I had a vision of Manning standing in his cubicle once he hung up, head going scarlet and screaming at everyone within earshot. “From now on, no one is to answer my stupid phone calls.”
He did set me straight on one thing. If it was the same guy in the UK and over here whoever he was, he hadn’t been targeting the Hustlers. He’d been going after Fiona right from the start. And the car, a Mercedes S400? If only I could figure out why he did this I had a better shot at figuring out whom?
Chapter Thirty-Eight
Who knew you could order a laptop from room service? Thank God for Manning’s advice to spend the city’s money. I felt like a movie star. I had pushed aside the dishes from my steak dinner and was working my way through an ice bucket crammed with chilled bottles of Summit Extra Pale. It was a little after midnight. The curtains were still pulled back on the windows and outside the moon reflected off the surface of the river, an occasional car’s headlights slowly illuminated the downtown bridges as it worked its way across. The city appeared to be asleep.

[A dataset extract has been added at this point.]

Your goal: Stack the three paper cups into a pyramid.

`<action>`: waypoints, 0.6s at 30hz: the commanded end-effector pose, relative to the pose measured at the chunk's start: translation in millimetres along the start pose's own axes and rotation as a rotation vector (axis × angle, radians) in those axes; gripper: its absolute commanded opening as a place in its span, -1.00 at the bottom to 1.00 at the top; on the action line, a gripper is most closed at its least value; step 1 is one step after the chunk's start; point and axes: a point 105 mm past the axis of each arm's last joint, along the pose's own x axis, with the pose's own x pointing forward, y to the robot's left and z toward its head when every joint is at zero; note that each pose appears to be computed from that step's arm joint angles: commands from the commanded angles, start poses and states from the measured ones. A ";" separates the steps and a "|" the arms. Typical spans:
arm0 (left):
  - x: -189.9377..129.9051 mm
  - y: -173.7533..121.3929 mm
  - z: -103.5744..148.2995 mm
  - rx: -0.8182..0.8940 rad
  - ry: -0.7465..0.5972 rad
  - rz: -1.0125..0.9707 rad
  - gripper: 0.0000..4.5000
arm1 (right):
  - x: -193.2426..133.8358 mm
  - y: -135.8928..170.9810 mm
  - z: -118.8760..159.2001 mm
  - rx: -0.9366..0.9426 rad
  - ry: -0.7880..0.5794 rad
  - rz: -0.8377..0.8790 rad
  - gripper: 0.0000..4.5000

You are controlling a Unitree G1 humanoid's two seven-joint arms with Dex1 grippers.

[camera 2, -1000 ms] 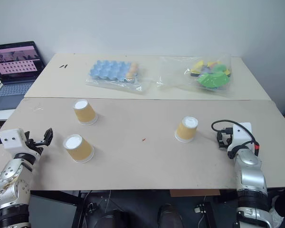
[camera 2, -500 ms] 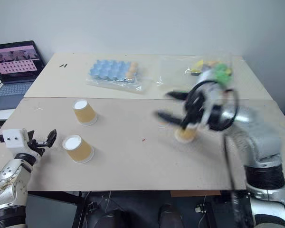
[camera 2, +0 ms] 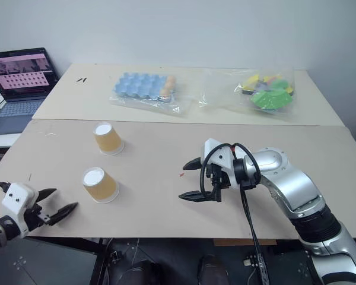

I’d been reading online about the Hastings Hustlers beginning with their inception forty three years earlier. Fiona Simmons had been just the latest legend. Their fund raising success seemed to revolve around one major super star, Fiona had been the most recent. Did that suggest a jealous boyfriend or husband? Maybe, although her husband had been in the UK watching their kids the entire time, pretty tough to tape a finger to a bus door in Denver or shove it under the hotel room door in Chicago from that distance.
Did she have a boyfriend? Maybe, but from my brief dealings with her it seemed unlikely. After all, she hadn’t made a pass at me, just kidding.
The team website posted a roster. I made a note to myself to place some phone calls to the girls in the morning. I shut down my new computer, clicked the porn channel on with the remote and promptly fell asleep.
“You see the news this morning?” Louie asked, it was just after ten and a gorgeous sunny day. The river sparkled like someone had sprinkled gold glitter up and down the channel as far as the eye could see. Small boats raced back and forth passing under the downtown bridges, no doubt heading to beaches or favorite fishing holes.
I was wrapped in the hotel’s white terrycloth bath robe, just finishing my order of Eggs Benedict. The phone was wedged between my ear and shoulder as I stuffed the last corner of English muffin, ham and hollandaise sauce into my mouth, then scooped up more hollandaise and licked the fork.